On VE Day 1945 I believe Flt Sgt Ron Chapman was on more than one mission.
His log book shows he flew a Douglas Dakota Mark III(KG 320) from RAF Broadwell in Oxfordshire making a quick stop at RAF Hartford Bridge, nr. Reading, before continuing on to Germany and then Denmark.
He was with 575 Squadron, which at the time, was tasked with ferrying war wounded to hospital, moving supplies and bringing former Allied Prisoners of War (PoWs) home.
Often that meant having Flying Nightingales as passengers – the first group of British women on active service allowed into war zones. Mainly nurses, they received an extra 8 old pence a day danger money.
Their role was to care for wounded men and the PoWs. Three are pictured in the photo above.

But my father had another task. With the war over, souvenir hunting was rife. People mainly wanted military ‘memorabilia’.
After landing in northern Germany, he saw a pile of guns on the tarmac. Helping himself, he made sure he had enough to bring back.
Four days earlier, near the airfield, Field Marshall Montgomery had accepted the unconditional surrender of German forces in the Netherlands, northwest Germany and Denmark.

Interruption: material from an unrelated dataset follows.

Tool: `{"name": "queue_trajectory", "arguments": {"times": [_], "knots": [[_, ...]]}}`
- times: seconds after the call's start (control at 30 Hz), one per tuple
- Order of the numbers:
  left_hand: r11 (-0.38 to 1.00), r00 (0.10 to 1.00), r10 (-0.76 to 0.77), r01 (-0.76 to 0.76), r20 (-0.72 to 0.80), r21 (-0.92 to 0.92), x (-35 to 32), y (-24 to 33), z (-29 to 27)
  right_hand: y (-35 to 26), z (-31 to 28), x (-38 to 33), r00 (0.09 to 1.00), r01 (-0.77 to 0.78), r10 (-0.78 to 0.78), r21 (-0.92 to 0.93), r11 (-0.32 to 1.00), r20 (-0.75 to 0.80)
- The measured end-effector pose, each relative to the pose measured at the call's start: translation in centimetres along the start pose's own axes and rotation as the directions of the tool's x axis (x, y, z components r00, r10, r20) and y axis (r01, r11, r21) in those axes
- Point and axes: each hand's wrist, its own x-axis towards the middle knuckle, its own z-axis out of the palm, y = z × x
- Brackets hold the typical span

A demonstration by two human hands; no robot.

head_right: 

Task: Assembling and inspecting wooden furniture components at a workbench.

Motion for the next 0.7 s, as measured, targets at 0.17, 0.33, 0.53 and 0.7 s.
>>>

To reinforce the surrender in Denmark, British airborne troops were sent to Copenhagen to supervise the German surrender.
Flt Sgt Chapman and his fellow pilot, Flt Lt Sandford, took off for a 90 minute flight to Copenhagen, probably carrying some of parachute troops.
Crowds, waving, cheering and saluting, greeted the British who were escorted by an armada of cyclists. Meanwhile the 30,000 German troops left in Denmark set off to march back to their defeated country with Danish boos ringing in their ears.